# [Task]
Please copy all of the data that follows exactly, leaving any pictures out.

# [Input data]
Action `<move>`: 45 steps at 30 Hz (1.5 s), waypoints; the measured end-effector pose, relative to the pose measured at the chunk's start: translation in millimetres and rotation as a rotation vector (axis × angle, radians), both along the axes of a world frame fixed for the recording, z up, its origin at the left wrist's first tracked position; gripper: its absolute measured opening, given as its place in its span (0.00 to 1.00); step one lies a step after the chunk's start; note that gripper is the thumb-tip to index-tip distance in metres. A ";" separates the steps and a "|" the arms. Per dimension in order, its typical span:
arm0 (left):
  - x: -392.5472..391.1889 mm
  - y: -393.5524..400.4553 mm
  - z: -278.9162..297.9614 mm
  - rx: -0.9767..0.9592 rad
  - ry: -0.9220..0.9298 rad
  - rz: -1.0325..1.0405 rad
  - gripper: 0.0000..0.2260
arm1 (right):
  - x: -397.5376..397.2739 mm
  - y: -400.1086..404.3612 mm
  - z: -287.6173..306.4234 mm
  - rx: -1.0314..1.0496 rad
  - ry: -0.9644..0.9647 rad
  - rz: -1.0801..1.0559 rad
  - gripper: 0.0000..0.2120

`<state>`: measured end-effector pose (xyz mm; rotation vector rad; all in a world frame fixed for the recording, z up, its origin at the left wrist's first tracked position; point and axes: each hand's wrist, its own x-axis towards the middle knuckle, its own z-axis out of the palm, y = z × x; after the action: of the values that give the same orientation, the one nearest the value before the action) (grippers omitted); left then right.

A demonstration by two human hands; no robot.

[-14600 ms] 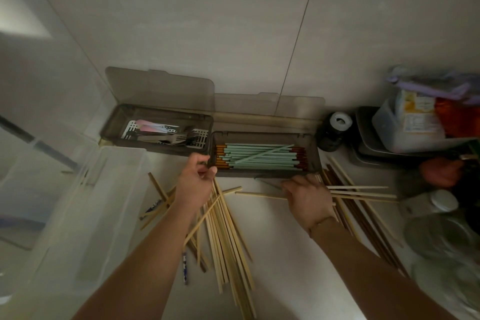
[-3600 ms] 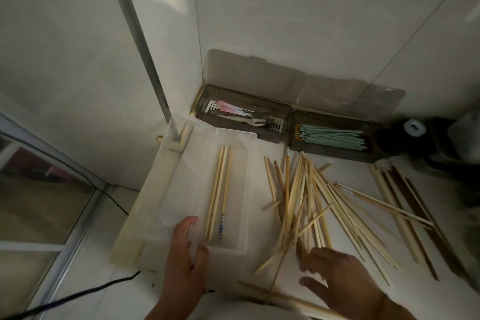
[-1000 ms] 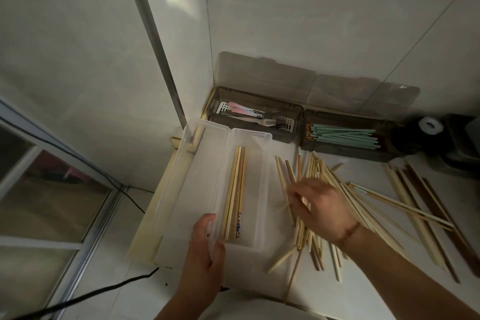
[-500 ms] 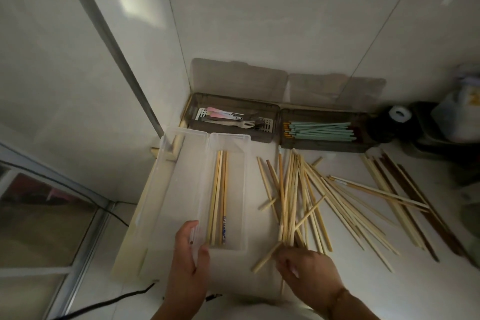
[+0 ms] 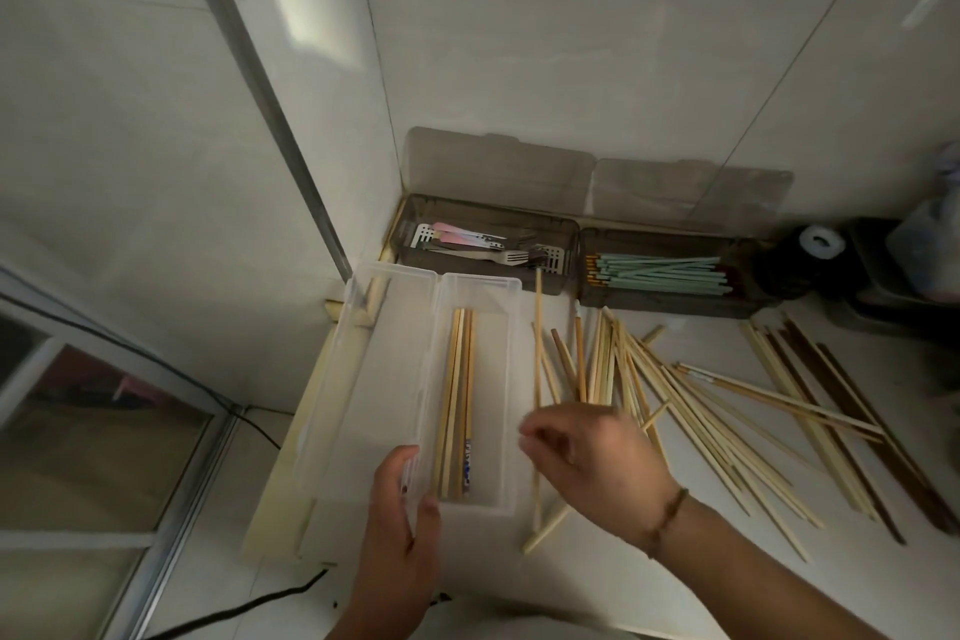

# [Exercise output]
Action `<move>`: 45 steps at 30 Hz (1.5 s), waypoints; the measured end-effector pose, relative to the pose measured at the chunk's start: translation in millimetres and rotation as a rotation vector (axis × angle, radians), both along the axes of a world frame fixed for the recording, z up, its origin at the left wrist's first tracked position; gripper: its absolute measured opening, given as its place in its span (0.00 to 1.00); step one lies a step after the chunk's start; note that gripper is the thumb-tip to index-tip distance in metres. A ";" separates the steps and a "|" the arms. Per dimension in order, its typical span:
arm0 (left):
  - x: -392.5472..391.1889 mm
  - y: -393.5524..400.4553 mm
  - z: -278.9162..297.9614 mm
  - rx: -0.9767..0.9592 rad
  - ry: -0.9220..0.9298 rad
  - rz: -1.0325..1.0405 rad
  - gripper: 0.0000..0.2260
arm1 (right):
  - x: -397.5376..397.2739 mm
  - y: -400.1086..404.3612 mm
  - z: -287.6173..306.4234 mm
  - rx: -1.0314..1.0496 rad
  - ry: -0.9644..0.9647 rad
  - rz: -1.0801..1.0559 rad
  - gripper: 0.0000..0.2120

`<state>`: measured end-effector pose (xyz mm; rotation vector rad; all in a world frame fixed for the recording, z up, its origin at the left wrist's first tracked position; point and axes: each hand's wrist, its own x-axis towards the middle knuckle, its own z-axis out of the palm, y = z × x; after the action: of the values that give the same orientation, the one nearest the value before the action) (grippers omitted); left then right.

A demonstration by two human hands; no robot.

[-14600 ms] 
[-3600 ms] 
[-1000 ms] 
[-500 ms] 
[+0 ms] 

The answer requires nothing further.